The court’s nine fine minds need not and should not trouble themselves with the question of whether this particular prohibition is sensible. They should, however, defend federalism by telling the national government to stop telling state governments what laws they cannot change.

In 1992, U.S Sen. Bill Bradley, D-N.J., a former college and NBA basketball star who worried about the possible corrupting effects of gambling on sports, authored the Professional and Amateur Sports Protection Act. It says no government entity may “authorize” wagering on sporting events. This has not deterred the many millions of Americans who since 1992 have wagered trillions on such events.

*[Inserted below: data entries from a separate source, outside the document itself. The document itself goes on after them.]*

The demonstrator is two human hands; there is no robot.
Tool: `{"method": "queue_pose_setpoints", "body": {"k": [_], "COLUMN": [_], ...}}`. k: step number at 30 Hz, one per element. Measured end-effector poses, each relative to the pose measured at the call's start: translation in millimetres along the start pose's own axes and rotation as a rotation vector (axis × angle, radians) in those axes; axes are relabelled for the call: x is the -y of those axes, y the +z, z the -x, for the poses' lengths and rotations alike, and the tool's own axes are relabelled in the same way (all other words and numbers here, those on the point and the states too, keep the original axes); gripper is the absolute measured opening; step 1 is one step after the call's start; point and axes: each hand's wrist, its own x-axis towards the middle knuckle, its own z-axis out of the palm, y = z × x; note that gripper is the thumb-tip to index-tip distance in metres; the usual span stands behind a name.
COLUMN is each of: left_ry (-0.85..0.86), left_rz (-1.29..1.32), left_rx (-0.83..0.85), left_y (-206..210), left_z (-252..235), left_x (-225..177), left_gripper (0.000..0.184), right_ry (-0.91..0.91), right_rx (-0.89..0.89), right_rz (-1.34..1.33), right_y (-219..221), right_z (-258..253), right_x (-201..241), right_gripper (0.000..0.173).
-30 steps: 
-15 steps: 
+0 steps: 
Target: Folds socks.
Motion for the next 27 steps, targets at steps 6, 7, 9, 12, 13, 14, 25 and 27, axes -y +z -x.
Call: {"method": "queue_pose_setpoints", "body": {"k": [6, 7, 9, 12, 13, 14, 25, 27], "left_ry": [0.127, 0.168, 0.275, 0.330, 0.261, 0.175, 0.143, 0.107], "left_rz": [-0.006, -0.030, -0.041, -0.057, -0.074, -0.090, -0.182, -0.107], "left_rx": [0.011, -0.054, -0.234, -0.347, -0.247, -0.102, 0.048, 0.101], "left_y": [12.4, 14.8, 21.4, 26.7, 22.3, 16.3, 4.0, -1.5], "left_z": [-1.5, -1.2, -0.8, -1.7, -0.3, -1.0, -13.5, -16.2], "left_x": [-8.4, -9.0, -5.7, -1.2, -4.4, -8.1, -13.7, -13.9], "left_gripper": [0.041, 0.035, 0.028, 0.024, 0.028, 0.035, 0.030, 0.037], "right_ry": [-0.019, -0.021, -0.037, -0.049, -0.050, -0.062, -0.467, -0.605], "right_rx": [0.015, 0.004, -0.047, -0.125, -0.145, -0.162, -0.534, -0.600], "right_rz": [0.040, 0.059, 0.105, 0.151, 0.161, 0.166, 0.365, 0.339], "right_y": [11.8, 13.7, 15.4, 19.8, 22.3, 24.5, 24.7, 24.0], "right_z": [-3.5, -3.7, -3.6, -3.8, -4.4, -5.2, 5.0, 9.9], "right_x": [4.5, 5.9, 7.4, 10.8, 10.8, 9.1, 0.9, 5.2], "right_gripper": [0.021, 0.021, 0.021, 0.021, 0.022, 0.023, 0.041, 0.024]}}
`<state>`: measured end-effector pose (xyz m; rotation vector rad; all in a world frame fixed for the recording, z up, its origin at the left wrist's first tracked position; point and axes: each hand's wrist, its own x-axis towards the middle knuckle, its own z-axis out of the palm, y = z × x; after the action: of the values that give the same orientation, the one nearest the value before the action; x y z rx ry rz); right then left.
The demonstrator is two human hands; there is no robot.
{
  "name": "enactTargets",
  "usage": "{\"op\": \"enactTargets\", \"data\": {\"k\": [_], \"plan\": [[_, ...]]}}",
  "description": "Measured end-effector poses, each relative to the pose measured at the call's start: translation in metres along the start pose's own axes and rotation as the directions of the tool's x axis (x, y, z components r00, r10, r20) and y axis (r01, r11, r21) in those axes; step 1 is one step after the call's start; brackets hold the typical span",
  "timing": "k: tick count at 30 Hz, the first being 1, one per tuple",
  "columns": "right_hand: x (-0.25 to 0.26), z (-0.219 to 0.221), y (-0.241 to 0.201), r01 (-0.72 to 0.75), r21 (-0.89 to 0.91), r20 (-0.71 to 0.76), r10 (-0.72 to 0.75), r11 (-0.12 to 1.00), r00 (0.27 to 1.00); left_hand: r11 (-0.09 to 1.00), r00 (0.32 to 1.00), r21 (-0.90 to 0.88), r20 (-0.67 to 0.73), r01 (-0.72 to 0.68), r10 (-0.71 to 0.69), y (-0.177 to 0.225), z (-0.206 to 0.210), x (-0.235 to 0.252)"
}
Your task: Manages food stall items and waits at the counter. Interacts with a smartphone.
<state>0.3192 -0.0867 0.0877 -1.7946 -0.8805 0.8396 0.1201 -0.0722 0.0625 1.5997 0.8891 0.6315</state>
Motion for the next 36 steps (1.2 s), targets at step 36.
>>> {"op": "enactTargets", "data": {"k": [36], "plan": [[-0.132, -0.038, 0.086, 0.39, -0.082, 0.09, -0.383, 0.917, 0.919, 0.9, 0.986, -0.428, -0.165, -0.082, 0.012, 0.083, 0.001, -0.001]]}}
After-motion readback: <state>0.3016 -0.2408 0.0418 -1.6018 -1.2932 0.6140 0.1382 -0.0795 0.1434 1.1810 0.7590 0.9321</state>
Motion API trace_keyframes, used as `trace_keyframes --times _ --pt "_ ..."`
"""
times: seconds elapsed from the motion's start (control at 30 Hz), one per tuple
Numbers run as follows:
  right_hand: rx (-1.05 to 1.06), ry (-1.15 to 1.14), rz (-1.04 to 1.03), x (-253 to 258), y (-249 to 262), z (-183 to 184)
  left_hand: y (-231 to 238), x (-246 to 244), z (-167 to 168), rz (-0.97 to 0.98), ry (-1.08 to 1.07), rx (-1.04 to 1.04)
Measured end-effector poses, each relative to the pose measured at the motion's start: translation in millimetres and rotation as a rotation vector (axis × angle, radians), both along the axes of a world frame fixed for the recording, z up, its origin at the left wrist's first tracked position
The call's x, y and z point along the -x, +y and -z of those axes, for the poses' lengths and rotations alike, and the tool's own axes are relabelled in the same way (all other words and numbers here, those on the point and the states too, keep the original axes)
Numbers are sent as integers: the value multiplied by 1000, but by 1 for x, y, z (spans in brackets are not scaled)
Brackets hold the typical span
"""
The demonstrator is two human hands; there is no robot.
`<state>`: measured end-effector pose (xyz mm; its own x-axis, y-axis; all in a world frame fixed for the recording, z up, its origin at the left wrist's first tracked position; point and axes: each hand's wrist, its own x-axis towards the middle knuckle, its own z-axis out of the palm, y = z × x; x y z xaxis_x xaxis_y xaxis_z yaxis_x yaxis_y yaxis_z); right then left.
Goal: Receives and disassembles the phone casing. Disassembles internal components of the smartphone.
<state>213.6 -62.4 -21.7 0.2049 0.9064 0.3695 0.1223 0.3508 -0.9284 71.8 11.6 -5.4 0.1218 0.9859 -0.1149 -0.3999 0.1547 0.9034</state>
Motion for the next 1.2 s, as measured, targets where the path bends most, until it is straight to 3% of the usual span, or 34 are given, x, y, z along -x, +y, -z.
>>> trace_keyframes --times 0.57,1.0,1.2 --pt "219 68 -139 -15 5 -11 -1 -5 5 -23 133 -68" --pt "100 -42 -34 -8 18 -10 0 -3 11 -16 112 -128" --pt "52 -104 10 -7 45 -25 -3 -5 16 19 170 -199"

In a 2011 referendum, New Jersey voters authorized their Legislature to do what it did in 2014: partially legalize sports betting by repealing a law prohibiting such wagering at racetracks and casinos. The NCAA and professional sports leagues objected, saying that by “authorizing” such gambling New Jersey was violating PASPA. A federal circuit court agreed, rejecting the state’s argument that PASPA violates the 10th Amendment. The court said New Jersey’s partial repeal affirmatively authorized sports wagering by directing it to particular venues. The court argued that PASPA did not unconstitutionally “commandeer” state resources because it did not compel New Jersey to take a particular action or devote resources to administering federal choices.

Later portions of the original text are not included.